His remarks were shown on a recording posted on Wednesday by the Center for Cyber and Homeland Security at the George Washington University.
Younger, as chief of MI6, is one of the West's most powerful spies and rarely speaks in public. He was appointed in 2014 by then Prime Minister David Cameron.
MI6 operates overseas and is tasked with defending Britain and its interests.
Younger said terrorism was fueled by a host of fractures across the world.
"It is fueled by a deepening sectarian divide in the Middle East and there are some deep social, economic and demographic drivers to the phenomenon we know as terrorism," he said.
At times joking, Younger praised cooperation with allied spy services and also pitched spies as a good key way to keep communication open even with espionage services from nations less friendly with the West.
"It is a fact isn't it that a lot of countries are run by people like us.

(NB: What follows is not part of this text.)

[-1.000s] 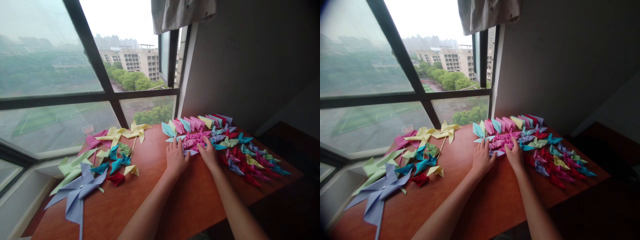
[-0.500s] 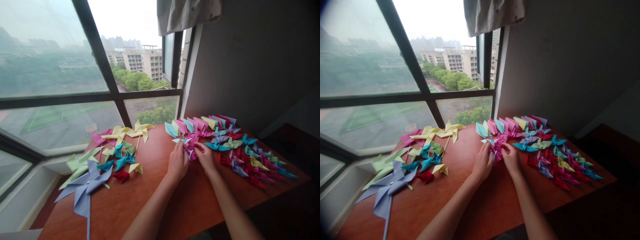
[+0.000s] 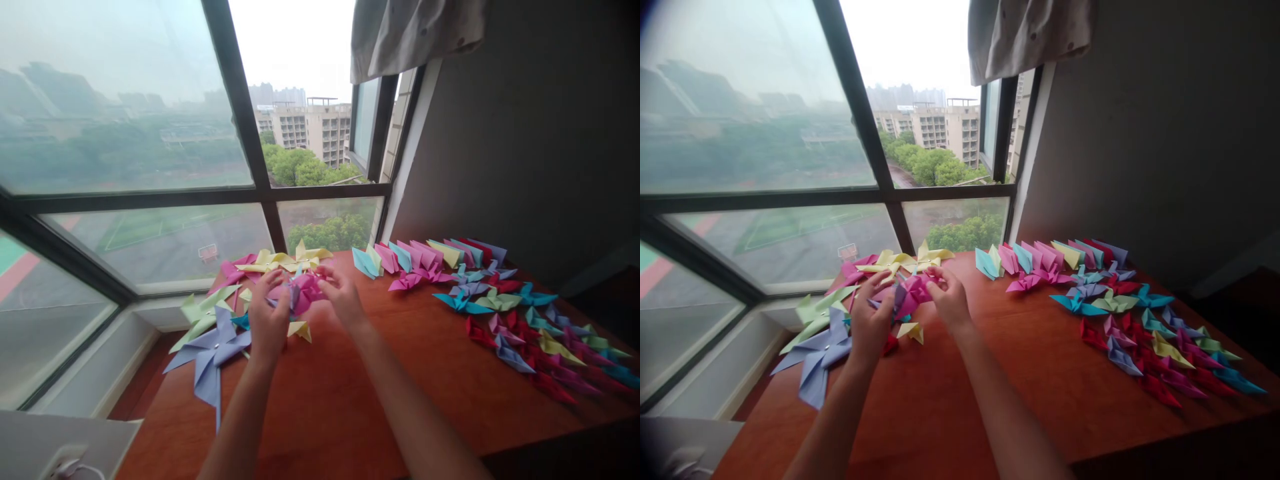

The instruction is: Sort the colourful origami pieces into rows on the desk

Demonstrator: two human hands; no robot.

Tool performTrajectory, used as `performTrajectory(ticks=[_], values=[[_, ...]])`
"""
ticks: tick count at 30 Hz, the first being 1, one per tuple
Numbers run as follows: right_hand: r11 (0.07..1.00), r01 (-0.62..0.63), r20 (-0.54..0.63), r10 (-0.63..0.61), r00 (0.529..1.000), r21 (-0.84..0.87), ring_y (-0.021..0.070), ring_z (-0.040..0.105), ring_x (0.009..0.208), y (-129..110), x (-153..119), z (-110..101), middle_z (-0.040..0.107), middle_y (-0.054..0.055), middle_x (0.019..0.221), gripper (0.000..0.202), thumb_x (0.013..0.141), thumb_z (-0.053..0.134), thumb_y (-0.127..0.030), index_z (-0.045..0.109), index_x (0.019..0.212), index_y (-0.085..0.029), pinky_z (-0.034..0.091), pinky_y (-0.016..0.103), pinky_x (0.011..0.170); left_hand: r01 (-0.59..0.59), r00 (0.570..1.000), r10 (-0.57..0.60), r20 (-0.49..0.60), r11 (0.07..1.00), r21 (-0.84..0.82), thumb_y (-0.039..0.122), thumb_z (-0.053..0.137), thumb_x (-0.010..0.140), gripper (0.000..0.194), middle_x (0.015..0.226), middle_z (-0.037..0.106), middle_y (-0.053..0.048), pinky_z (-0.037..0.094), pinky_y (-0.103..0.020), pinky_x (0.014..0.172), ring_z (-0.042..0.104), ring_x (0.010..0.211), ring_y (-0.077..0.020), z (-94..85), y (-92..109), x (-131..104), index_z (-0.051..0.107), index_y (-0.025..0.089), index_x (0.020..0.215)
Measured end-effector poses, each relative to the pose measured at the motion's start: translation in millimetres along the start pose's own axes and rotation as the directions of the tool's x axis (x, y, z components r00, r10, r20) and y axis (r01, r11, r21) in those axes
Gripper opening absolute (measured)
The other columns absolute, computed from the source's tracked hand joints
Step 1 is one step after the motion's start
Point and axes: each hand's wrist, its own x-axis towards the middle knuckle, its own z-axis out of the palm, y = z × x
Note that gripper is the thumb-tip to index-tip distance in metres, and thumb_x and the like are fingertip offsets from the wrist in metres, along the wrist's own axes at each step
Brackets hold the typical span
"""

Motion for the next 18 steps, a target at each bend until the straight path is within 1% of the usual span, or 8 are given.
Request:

Now that is thankfully not the case in democratically constituted regimes," Younger said after the CIA director raised the subject of communication with Moscow.
"We need to find ways of messaging these countries and communicating with them," he said, noting that while communication could be beneficial, "We must uphold the values that we are constituted to defend."
Younger said that what he called the information revolution had fundamentally changed the operating environment for spies.
"There will be two sorts of intelligence services: those that understand this fact and have prospered and those that don't and haven't. I am determined that MI6 will be in the former category."
An economics graduate and former soldier, Younger has worked for MI6 in Europe, the Middle East and Afghanistan since 1991, according to a short biography released by the government at the time of his appointment as MI6 chief.